Jerry Coyne, whose Why Evolution Is True blog is linked on the sidebar, has a fine post from earlier in the month outlining the problems with Lia Thomas' swimming record:
While her performance on the men’s team was so-so, Thomas has become famous by cleaning up after joining the women’s team, breaking record after record and beating her opponents by substantial times. She may well break the records of famous women swimmers like Katie Ledecky and Missy Franklin.
…It’s also clear from recent research (see here, for instance), that many of these advantages are acquired at puberty, and even hormone-blocking after puberty (testosterone suppression) won’t eliminate either physical or performance advantages of males, even after three years of treatment. (The International Olympic Committee used to require only one year of hormone suppression.) While Thomas has had several years of hormone suppression, she still shows the physical advantages acquired as a male who experienced puberty, and there’s little doubt that these advantages are making her a champion.
To deny the above is to deny reality. Thomas’s new record of victory largely reflects the physical and phsiological [sic] advantages over women she gained at puberty. While she identifies as a woman (and should be treated as such in nearly every area save sport), she is winning with the advantages gained as a male. This should be uncontroversial to anybody who knows the facts.
I somehow missed that "[T]he Olympics has, for the moment, rescinded its rule on transgender athletes and has no rule in place at all", which I assume means the extremely lax rules published last November.
Much to my surprise, Outsports had a surprisingly open response to the Sports Illustrated interview with Thomas that also sparked Coyne's essay (one of at least two he's written on the subject).
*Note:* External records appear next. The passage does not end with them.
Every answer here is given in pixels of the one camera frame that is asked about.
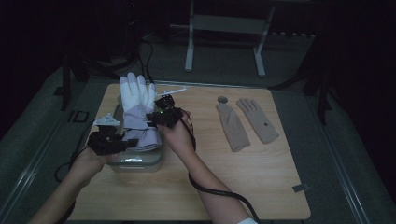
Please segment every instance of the metal frame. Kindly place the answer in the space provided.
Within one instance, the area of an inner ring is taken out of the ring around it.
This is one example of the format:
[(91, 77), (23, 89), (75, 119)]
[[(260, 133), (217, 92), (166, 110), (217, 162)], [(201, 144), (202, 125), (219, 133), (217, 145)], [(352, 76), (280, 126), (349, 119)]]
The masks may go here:
[(268, 29), (274, 11), (275, 7), (272, 6), (266, 20), (200, 15), (194, 14), (194, 0), (190, 0), (189, 44), (187, 46), (185, 71), (190, 72), (192, 70), (194, 30), (210, 30), (260, 35), (260, 42), (257, 47), (253, 48), (253, 54), (256, 61), (258, 76), (265, 77), (266, 74), (262, 62), (262, 48), (265, 38), (268, 35)]

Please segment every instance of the wooden table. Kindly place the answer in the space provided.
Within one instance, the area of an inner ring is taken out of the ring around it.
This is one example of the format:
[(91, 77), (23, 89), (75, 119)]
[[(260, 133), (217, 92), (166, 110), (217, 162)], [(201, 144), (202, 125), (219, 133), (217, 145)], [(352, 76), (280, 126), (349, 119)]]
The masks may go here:
[[(157, 92), (180, 86), (157, 85)], [(97, 113), (100, 118), (113, 113), (120, 94), (119, 85), (106, 90)], [(250, 146), (232, 152), (222, 130), (217, 98), (226, 96), (241, 119)], [(288, 141), (271, 92), (263, 89), (187, 86), (173, 94), (176, 106), (191, 112), (197, 153), (208, 167), (234, 192), (245, 196), (260, 219), (307, 219), (310, 210)], [(255, 99), (280, 136), (263, 144), (243, 111), (236, 105), (241, 98)], [(156, 173), (117, 173), (108, 165), (77, 198), (72, 220), (209, 220), (188, 173), (165, 144), (162, 168)]]

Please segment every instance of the beige glove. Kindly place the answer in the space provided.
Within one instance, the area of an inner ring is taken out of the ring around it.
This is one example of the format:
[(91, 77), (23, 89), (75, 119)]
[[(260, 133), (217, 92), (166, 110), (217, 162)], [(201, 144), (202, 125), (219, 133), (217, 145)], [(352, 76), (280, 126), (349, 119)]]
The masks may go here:
[(265, 116), (262, 108), (254, 100), (241, 98), (236, 104), (244, 111), (254, 132), (256, 132), (263, 143), (270, 143), (279, 136), (270, 120)]
[(231, 150), (236, 152), (250, 145), (248, 135), (242, 126), (241, 120), (236, 116), (235, 111), (226, 104), (216, 105), (219, 111), (222, 128), (230, 144)]

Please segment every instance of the wire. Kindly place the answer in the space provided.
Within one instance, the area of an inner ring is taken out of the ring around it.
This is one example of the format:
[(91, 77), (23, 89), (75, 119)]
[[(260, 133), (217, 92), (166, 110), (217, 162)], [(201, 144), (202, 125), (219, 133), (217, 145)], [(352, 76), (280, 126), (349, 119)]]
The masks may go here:
[(155, 83), (154, 79), (152, 79), (152, 77), (151, 77), (151, 75), (149, 73), (149, 61), (151, 60), (152, 53), (154, 52), (154, 47), (152, 47), (152, 45), (146, 40), (142, 40), (142, 43), (147, 44), (150, 47), (150, 53), (148, 55), (148, 59), (146, 61), (146, 64), (143, 63), (143, 60), (142, 60), (142, 57), (140, 56), (140, 54), (138, 54), (138, 56), (137, 56), (137, 58), (139, 59), (140, 64), (142, 65), (142, 75), (143, 75), (143, 77), (145, 77), (145, 69), (146, 69), (147, 77), (148, 77), (149, 82), (150, 83)]
[(58, 181), (59, 183), (62, 182), (62, 179), (59, 177), (59, 172), (61, 171), (62, 168), (64, 168), (66, 165), (68, 165), (68, 169), (70, 170), (70, 168), (72, 167), (74, 161), (76, 160), (76, 158), (85, 150), (88, 148), (88, 146), (85, 146), (84, 148), (80, 149), (80, 145), (82, 142), (82, 139), (84, 139), (85, 134), (87, 133), (88, 129), (92, 126), (94, 120), (91, 120), (90, 122), (88, 122), (88, 124), (84, 127), (81, 135), (79, 136), (78, 139), (78, 143), (76, 146), (76, 149), (74, 150), (74, 152), (72, 153), (72, 156), (70, 157), (70, 161), (62, 163), (60, 166), (58, 166), (58, 168), (56, 168), (55, 172), (54, 172), (54, 178), (56, 179), (56, 181)]
[[(170, 106), (166, 102), (164, 102), (164, 104), (166, 104), (171, 109), (172, 113), (177, 115), (177, 112), (174, 110), (174, 108), (172, 106)], [(188, 119), (189, 119), (190, 124), (191, 124), (191, 130), (188, 127), (188, 125), (186, 124), (186, 122), (182, 118), (179, 118), (179, 120), (184, 125), (184, 127), (187, 129), (187, 131), (189, 132), (189, 135), (190, 135), (191, 141), (192, 141), (193, 149), (196, 150), (196, 142), (195, 142), (195, 137), (193, 135), (193, 126), (192, 126), (191, 117), (185, 110), (181, 109), (181, 111), (183, 111), (184, 113), (187, 114)], [(190, 183), (192, 184), (193, 187), (195, 187), (196, 189), (198, 189), (198, 190), (200, 190), (202, 192), (210, 193), (210, 194), (214, 194), (214, 195), (219, 195), (219, 196), (224, 196), (224, 197), (232, 197), (232, 198), (235, 198), (235, 199), (241, 201), (242, 203), (244, 203), (248, 207), (248, 209), (250, 210), (251, 215), (253, 215), (253, 218), (255, 219), (255, 221), (257, 223), (261, 223), (261, 221), (260, 221), (259, 217), (257, 216), (256, 211), (254, 210), (254, 208), (251, 205), (250, 201), (248, 199), (246, 199), (244, 196), (242, 196), (240, 194), (237, 194), (237, 193), (234, 193), (234, 192), (230, 192), (230, 191), (204, 188), (204, 187), (200, 186), (198, 183), (196, 183), (195, 180), (190, 176), (190, 174), (189, 174), (189, 180), (190, 180)]]

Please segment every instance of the forearm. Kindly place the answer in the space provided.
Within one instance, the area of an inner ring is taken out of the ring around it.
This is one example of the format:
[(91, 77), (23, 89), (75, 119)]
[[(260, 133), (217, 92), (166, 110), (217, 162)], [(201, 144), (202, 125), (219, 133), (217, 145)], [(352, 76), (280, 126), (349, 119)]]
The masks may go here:
[[(231, 191), (210, 171), (195, 152), (189, 155), (179, 155), (179, 157), (187, 167), (191, 178), (198, 185), (207, 189)], [(235, 198), (205, 193), (200, 190), (198, 190), (198, 194), (214, 223), (236, 224), (250, 217), (245, 207)]]
[(82, 186), (67, 175), (29, 223), (56, 223), (59, 221), (77, 198)]

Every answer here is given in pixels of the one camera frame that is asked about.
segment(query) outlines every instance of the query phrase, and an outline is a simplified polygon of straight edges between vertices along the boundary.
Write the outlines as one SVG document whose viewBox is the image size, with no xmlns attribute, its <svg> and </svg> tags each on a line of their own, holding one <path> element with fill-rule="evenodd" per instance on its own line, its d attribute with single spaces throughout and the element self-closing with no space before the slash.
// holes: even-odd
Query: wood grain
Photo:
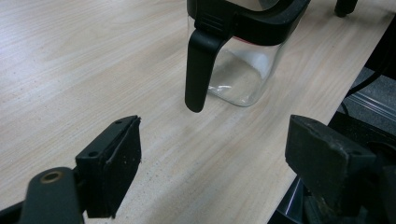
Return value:
<svg viewBox="0 0 396 224">
<path fill-rule="evenodd" d="M 143 160 L 112 222 L 266 222 L 295 176 L 290 114 L 329 122 L 395 5 L 360 0 L 339 19 L 335 1 L 313 0 L 257 104 L 208 96 L 194 114 L 185 1 L 0 1 L 0 209 L 136 114 Z"/>
</svg>

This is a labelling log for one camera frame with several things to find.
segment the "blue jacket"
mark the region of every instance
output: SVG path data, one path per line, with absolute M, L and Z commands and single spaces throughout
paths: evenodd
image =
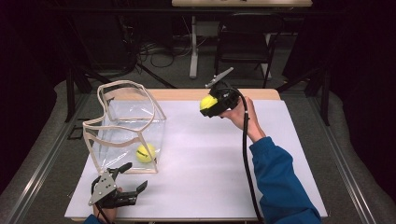
M 96 218 L 96 216 L 94 216 L 93 214 L 90 214 L 87 217 L 87 219 L 85 219 L 84 224 L 106 224 L 106 223 L 99 221 L 99 219 Z
M 294 173 L 292 156 L 264 137 L 250 146 L 254 174 L 262 193 L 260 206 L 265 223 L 321 223 L 318 210 L 309 200 Z

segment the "white tabletop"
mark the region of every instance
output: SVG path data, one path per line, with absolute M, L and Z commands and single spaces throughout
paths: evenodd
M 118 219 L 255 220 L 242 158 L 242 131 L 227 119 L 203 117 L 199 101 L 159 103 L 167 116 L 159 173 L 118 176 L 116 183 L 124 191 L 135 191 L 138 185 L 148 181 L 136 205 L 119 208 Z M 326 209 L 285 103 L 257 100 L 255 106 L 267 135 L 291 154 L 295 173 L 320 215 L 326 217 Z M 255 180 L 250 153 L 248 157 Z M 89 157 L 66 217 L 82 220 L 92 213 L 88 201 L 91 183 L 97 175 Z M 256 196 L 258 199 L 262 196 L 257 189 Z
M 172 0 L 174 7 L 311 7 L 311 0 Z

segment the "transparent acrylic box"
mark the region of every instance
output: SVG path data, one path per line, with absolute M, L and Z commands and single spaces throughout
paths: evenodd
M 122 80 L 102 85 L 97 97 L 104 115 L 82 123 L 83 135 L 99 174 L 107 168 L 119 168 L 127 162 L 130 173 L 157 173 L 163 146 L 166 116 L 158 102 L 141 85 Z M 136 157 L 142 145 L 151 160 Z M 148 145 L 153 145 L 151 155 Z

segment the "tennis ball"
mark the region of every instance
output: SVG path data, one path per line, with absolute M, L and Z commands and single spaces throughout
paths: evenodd
M 155 146 L 148 143 L 148 150 L 151 154 L 151 157 L 155 160 Z M 136 157 L 141 162 L 151 162 L 151 157 L 149 156 L 148 151 L 146 150 L 145 146 L 140 145 L 137 147 L 136 150 Z
M 215 105 L 218 102 L 218 99 L 211 95 L 207 95 L 204 99 L 201 100 L 199 104 L 200 110 L 207 109 L 212 105 Z

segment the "person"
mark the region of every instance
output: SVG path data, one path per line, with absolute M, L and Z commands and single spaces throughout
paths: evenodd
M 247 102 L 247 136 L 253 144 L 249 147 L 253 156 L 254 174 L 262 193 L 260 206 L 265 223 L 311 224 L 321 223 L 316 207 L 311 203 L 292 166 L 292 156 L 276 146 L 260 126 L 253 101 Z M 239 129 L 244 127 L 245 108 L 239 98 L 237 106 L 220 114 L 230 119 Z
M 99 213 L 99 210 L 95 205 L 93 207 L 93 214 L 90 214 L 87 219 L 85 219 L 84 224 L 102 224 L 107 223 L 106 219 Z M 114 220 L 117 217 L 117 208 L 104 208 L 102 211 L 105 213 L 106 218 L 111 223 L 114 223 Z
I say "surprisingly open" because Cyd Zeigler at least recognizes this is not strictly a left-vs-right culture war fiasco. But her Outsports piece calls legislative efforts to ban transwomen in women's sports "unnecessary". When the sanctioning bodies refuse to understand the differences between men and women, people not under the sway of gender ideology will notice this and act accordingly. When the NCAA and IOC have fallen prey to trans activist bullying, it's time to stand up and be counted.